Stokes’s theorem, being trivial, is not amenable to direct numerical verification but the package does allow slick creation of \(\phi\):

phi <- function(x){
    n <- length(x)
    sum(x^seq_len(n)*rep_len(c(1,-1),n)) * as.kform(t(apply(diag(n)<1,2,which)))
}
phi(1:9)
## An alternating linear map from V^8 to R with V=R^9:
##                            val
##  2 3 4 5 6 7 8 9  =  371423053
##  1 2 3 4 5 7 8 9  =  371423053
##  1 3 4 5 6 7 8 9  =  371423053
##  1 2 3 4 6 7 8 9  =  371423053
##  1 2 3 4 5 6 7 9  =  371423053
##  1 2 4 5 6 7 8 9  =  371423053
##  1 2 3 5 6 7 8 9  =  371423053
##  1 2 3 4 5 6 8 9  =  371423053
##  1 2 3 4 5 6 7 8  =  371423053

(recall that phi is a function that maps \(\mathbb{R}^9\) to 8-forms. Here we choose \(\left(1,2,\ldots,9\right)\in\mathbb{R}^9\) and phi(1:9) as shown above is the resulting 8-form.
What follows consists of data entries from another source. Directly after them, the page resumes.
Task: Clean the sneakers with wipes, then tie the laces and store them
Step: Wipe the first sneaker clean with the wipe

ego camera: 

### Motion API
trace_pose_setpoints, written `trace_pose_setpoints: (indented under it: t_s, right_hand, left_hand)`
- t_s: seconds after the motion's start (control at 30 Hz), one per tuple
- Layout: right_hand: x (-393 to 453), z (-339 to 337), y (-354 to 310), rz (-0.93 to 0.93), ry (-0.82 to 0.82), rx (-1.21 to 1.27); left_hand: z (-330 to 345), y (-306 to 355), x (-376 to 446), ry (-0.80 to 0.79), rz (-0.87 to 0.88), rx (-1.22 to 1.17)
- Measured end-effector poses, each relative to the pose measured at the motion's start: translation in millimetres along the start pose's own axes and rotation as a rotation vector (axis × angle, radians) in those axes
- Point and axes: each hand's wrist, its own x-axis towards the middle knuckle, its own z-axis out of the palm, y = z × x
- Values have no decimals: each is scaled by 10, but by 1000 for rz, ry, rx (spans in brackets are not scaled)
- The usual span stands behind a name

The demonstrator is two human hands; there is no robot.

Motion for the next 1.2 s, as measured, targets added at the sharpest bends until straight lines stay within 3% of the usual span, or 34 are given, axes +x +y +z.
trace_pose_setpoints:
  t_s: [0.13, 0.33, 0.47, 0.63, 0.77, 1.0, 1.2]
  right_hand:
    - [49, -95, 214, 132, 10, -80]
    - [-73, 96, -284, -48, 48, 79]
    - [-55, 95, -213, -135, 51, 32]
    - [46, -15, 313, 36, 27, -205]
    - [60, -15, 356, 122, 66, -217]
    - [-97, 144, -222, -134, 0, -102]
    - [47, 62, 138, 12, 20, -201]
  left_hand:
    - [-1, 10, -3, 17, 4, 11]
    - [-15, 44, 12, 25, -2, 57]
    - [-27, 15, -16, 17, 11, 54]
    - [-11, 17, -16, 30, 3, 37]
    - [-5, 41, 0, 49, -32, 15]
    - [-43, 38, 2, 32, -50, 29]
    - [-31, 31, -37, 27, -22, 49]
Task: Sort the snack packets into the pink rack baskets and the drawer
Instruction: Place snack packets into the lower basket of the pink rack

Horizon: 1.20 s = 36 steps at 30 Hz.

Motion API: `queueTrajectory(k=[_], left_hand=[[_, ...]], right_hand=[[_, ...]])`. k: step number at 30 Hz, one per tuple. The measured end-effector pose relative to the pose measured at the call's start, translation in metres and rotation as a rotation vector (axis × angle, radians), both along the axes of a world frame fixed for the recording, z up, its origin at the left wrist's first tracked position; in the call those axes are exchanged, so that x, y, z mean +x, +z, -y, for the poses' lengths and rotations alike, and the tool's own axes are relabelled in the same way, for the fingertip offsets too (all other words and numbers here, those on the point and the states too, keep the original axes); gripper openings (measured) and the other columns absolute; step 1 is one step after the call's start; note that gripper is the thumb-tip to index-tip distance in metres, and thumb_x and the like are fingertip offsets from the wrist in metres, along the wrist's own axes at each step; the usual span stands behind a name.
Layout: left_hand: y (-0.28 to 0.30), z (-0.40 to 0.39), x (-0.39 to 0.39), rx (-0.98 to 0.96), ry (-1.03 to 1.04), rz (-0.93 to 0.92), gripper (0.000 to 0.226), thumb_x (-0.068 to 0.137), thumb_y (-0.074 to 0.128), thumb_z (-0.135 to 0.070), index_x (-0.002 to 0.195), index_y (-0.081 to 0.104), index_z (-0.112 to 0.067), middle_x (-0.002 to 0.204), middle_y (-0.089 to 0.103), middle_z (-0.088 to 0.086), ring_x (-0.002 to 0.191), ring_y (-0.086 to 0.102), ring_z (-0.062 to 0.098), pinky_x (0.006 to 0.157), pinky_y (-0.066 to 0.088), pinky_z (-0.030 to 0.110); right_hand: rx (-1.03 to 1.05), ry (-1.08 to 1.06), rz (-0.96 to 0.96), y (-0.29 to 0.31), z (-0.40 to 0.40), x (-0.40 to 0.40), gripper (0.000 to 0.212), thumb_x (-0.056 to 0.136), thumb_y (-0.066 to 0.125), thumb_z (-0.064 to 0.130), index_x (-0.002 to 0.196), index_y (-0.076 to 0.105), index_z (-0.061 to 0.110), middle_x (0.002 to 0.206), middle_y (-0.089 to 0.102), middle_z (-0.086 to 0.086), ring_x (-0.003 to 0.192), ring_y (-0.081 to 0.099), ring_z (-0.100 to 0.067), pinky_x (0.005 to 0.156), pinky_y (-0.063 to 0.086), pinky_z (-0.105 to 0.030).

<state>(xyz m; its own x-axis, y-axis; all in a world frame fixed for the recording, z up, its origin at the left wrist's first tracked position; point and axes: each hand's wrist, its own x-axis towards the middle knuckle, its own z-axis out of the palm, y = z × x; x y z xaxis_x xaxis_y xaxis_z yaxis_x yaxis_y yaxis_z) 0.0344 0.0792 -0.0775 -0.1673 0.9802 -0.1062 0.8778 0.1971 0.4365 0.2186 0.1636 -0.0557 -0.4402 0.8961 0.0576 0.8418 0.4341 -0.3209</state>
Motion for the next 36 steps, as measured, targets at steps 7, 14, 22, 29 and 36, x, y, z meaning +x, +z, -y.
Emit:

Thus, if we write \(\phi_{1:9}\) for phi(1:9) we would have \(\phi_{1:9}\colon\left(\mathbb{R}^9\right)^8\longrightarrow\mathbb{R}\), with package idiom as follows:

f <- as.function(phi(1:9))
E <- matrix(runif(72),9,8)   # (R^9)^8
f(E)
## [1] -26620528

Further, \(d\phi\) is given by

dphi <- function(x){
    nn <- seq_along(x)
    sum(nn*x^(nn-1)) * as.kform(seq_along(x))
}
dphi(1:9)
## An alternating linear map from V^9 to R with V=R^9:
##                              val
##  1 2 3 4 5 6 7 8 9  =  405071317

(observe that dphi(1:9) is a 9-form, with \(d\phi_{1:9}\colon\left(\mathbb{R}^9\right)^9\longrightarrow\mathbb{R}\)). Now consider Spivak’s theorem 4.6 (page 82), which in this context states that a 9-form is proportional to the determinant of the \(9\times 9\) matrix formed from its arguments, with constant of proportionality equal to the form evaluated on the identity matrix \(I_9\) [formally and more generally, if \(v_1,\ldots,v_n\) is a basis for \(V\), \(\omega\in\Lambda^n(V)\) and \(w_i=\sum a_{ij}v_j\) then \(\omega\left(w_1,\ldots,w_n\right) = \det\left(a_{ij}\right)\cdot\omega\left(v_1,\ldots v_n\right)\)]. Numerically:

f <- as.function(dphi(1:9))
E <- matrix(runif(81),9,9)
f(E)
## [1] -9850953
det(E)*f(diag(9))  # should match f(E) by Spivak's 4.6
## [1] -9850953

References

Hankin, R. K. S. 2022a. “Disordered Vectors in R: Introducing the disordR Package.” https://arxiv.org/abs/2210.03856; arXiv. https://doi.org/10.48550/ARXIV.2210.03856.

———. 2022b. “Stokes’s Theorem in R.” arXiv. https://doi.org/10.48550/ARXIV.2210.17008.

Hankin, Robin K. S. 2022. “Fast Multivariate Polynomials in R: The mvp Package.” arXiv. https://doi.org/10.48550/ARXIV.2210.15991.

Hubbard, J. J., and B. B. Hubbard. 2015. Vector Calculus, Linear Algebra, and Differential Forms: A Unified Approach. Fifth. Matrix Editions.

Spivak, M. 1965. Calculus on Manifolds. Addison-Wesley.